Local residents, who for the majority were sceptical over that whole Olympic effort, agreed with Austrian ski legend and bid figurehead Franz Klammer that the IOC sold out to the big markets.
'Everything that had tradition and values was not worth anything,' he said.
However, for everyone with a realistic eye on the bids, Salzburg's failure did not come as a surprise. The shoestring-budget bid, coupled with the impact of Austria's mishandling of the 2006 Turin doping affair, damaged Salzburg's chances beyond recognition.
Analysts agreed that, despite insistence to the contrary by Austrian officials, Salzburg failed both because of Austria's arrogance in dealing with the IOC's complaints and the interest of businesses in new markets to invest.
'It was very naive to believe one could succeed in a globalized sports economy with something like the Olympic idea alone,' the liberal Vienna newspaper Der Standard wrote.
The conservative Presse added that in Guatemala City, Austria was regarded as an 'anachronism', still believing that the bid was what counted for being awarded the games.
'Is there actually a vote in Guatemala or is it just the auction hammer?' the paper asked.

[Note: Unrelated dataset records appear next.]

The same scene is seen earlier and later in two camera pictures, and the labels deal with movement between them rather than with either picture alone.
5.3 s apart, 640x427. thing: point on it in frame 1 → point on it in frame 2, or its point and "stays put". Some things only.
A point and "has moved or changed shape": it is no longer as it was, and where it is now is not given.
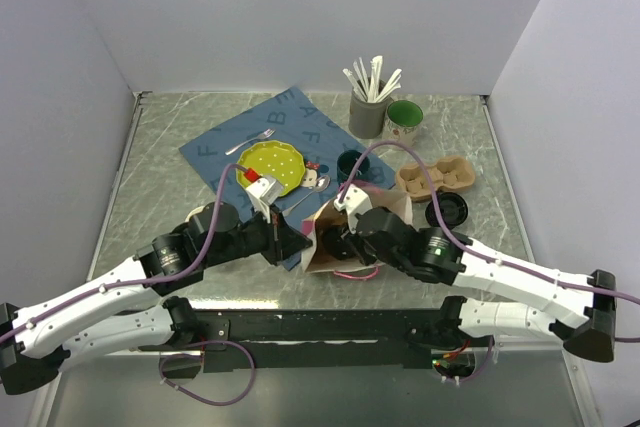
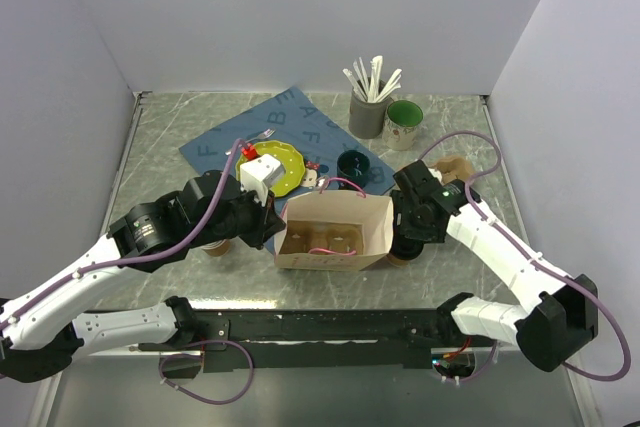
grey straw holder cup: (366, 118) stays put
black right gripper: (365, 258) → (400, 205)
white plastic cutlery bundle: (368, 87) stays put
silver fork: (268, 133) stays put
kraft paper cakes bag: (327, 216) has moved or changed shape
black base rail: (242, 341) stays put
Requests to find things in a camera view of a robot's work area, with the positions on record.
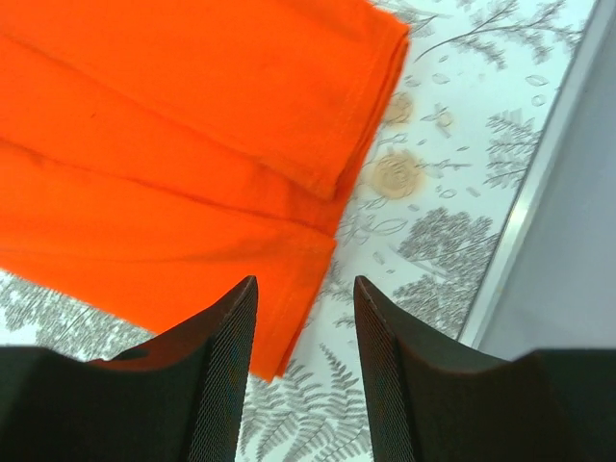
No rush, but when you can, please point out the aluminium frame rail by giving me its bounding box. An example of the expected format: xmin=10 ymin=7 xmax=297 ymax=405
xmin=458 ymin=1 xmax=615 ymax=349

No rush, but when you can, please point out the floral patterned table mat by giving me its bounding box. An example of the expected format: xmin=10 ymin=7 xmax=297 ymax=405
xmin=1 ymin=1 xmax=595 ymax=461

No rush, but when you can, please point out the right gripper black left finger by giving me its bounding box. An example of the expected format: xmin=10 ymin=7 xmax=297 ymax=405
xmin=1 ymin=276 xmax=258 ymax=461

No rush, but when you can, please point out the orange t shirt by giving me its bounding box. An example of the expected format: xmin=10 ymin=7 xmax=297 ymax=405
xmin=1 ymin=1 xmax=410 ymax=380

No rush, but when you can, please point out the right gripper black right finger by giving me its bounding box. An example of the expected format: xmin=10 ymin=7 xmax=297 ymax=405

For ordinary Austrians, feelings are mixed. Despite obvious disappointment and criticism against all the usual suspects - the IOC, the Austrian functionaries or the politicians supporting the bid - there are also those who are secretly relieved.
Those who believed the Games bid was a colossal waste of money, paired with security concerns and leading to ever more crowds on Austria's already over-populated ski slopes now extend their warmest congratulations to Sochi and expect Austria's athletes to slay the competition Russia in 2014.